20090215

155 Cleveland, OH: Play House


The theaters in downtown's Playhouse Square Center looked like those in Hopper's paintings. The Hanna Theater was outlined with tiny light bulbs set in the gold trim. The Allen Theater had a metal overhang fanning out over the front door. The ticket kiosks out front had brass sides and marble fronts. The Palace lobby had plaster terra cotta ornamentation, hanging chandeliers, marble columns, red carpeting, tile floors, and brass doors with handsome transoms. The State Theater façade had been ruined by neon lighting and modern sconces on the wall. The Ohio, State, and Palace were all on a block half of whose storefronts were vacant.

I stopped in a coffeehouse that filled one of them. Behind the counter slouched a short Asian woman with black hair pulled back along her round face. Her workmate next to her was an African American woman with a shaved head and oval black-framed glasses. Both wore black-collared shirts and green aprons. Both had nose rings.
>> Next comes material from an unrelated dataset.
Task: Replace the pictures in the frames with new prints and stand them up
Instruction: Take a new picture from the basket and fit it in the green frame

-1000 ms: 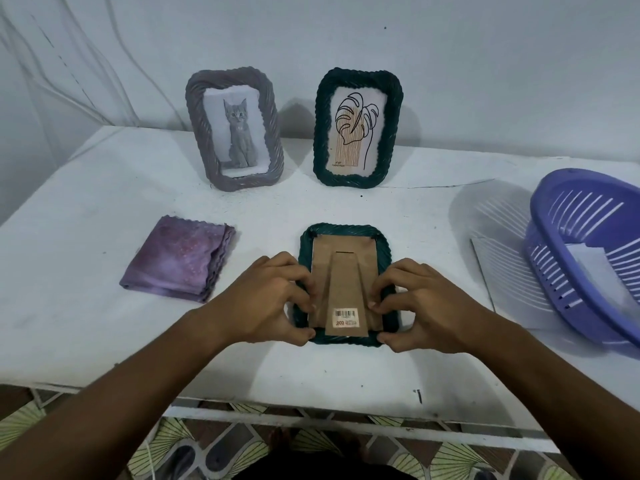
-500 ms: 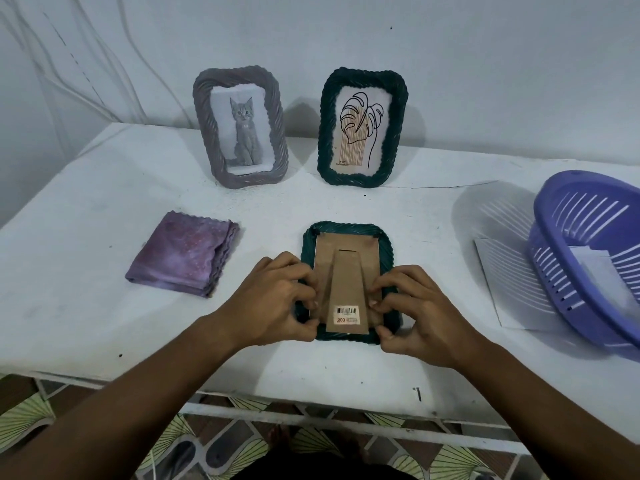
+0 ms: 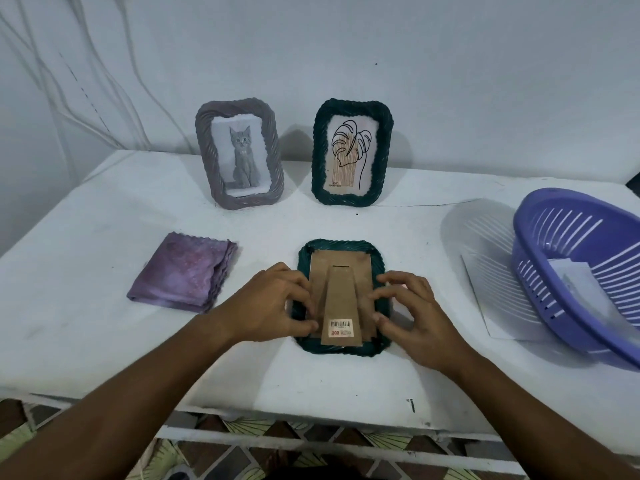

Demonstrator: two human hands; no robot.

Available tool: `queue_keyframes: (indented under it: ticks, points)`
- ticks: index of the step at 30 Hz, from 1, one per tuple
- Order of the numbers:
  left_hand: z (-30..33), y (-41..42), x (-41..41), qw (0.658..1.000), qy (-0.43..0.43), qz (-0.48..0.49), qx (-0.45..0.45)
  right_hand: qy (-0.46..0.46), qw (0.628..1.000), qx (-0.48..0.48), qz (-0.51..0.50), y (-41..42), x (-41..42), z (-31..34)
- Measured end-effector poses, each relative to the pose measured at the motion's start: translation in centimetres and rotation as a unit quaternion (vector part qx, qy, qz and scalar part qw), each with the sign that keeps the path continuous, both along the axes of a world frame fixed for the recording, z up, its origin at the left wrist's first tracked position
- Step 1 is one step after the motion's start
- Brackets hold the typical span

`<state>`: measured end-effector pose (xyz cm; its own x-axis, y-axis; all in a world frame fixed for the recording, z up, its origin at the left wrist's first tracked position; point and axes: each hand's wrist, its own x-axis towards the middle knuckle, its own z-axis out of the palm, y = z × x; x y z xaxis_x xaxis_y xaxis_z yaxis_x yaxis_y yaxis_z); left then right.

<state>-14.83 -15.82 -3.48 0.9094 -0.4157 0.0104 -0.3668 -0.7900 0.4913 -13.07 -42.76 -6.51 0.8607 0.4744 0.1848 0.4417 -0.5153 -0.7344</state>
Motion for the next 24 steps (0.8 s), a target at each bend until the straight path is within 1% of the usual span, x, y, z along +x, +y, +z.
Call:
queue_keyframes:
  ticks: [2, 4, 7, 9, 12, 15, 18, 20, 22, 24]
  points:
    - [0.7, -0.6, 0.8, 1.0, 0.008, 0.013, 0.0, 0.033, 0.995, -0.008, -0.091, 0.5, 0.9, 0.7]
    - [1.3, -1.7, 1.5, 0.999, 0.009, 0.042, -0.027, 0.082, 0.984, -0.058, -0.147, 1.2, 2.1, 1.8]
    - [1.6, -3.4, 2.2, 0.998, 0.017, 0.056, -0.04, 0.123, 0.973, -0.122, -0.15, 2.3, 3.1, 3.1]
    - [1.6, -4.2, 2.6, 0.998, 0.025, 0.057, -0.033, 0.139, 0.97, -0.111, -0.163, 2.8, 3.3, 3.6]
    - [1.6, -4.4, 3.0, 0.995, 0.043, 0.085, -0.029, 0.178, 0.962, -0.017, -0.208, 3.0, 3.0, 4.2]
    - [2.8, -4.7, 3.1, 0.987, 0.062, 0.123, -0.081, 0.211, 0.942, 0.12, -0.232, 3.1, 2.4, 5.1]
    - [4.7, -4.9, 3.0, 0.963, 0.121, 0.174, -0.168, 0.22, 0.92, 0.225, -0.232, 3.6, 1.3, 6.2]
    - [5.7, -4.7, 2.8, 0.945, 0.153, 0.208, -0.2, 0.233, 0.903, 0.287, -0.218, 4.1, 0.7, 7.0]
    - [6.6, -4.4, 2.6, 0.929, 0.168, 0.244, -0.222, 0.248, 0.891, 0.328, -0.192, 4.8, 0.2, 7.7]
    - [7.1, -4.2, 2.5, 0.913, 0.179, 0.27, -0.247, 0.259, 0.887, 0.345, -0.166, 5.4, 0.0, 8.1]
"I don't know who Hopper is," the Asian woman confessed. "I'm really sorry to tell you that." I described Nighthawks, but she shook her head.

"I think people [here] are isolated," the African American chimed in. "East and West Siders freak out about going to the opposite side of town. You ask them for directions and they say, 'Well, I'm not familiar with that area.' And you say, 'You've lived in Cleveland your whole life. How can you not know that area?' I grew up in inner-city Cleveland over on the East Side. I could get anywhere in Cleveland."

The Asian woman added, "East Side, it's almost the arrogance of like New Yorkers, and not so rightfully so. New Yorkers don't want to leave their boroughs. And it's almost the same thing here, where the East Siders and the West Siders just tend to stay within their own neighborhoods. And I do think that they are quite isolated in that way."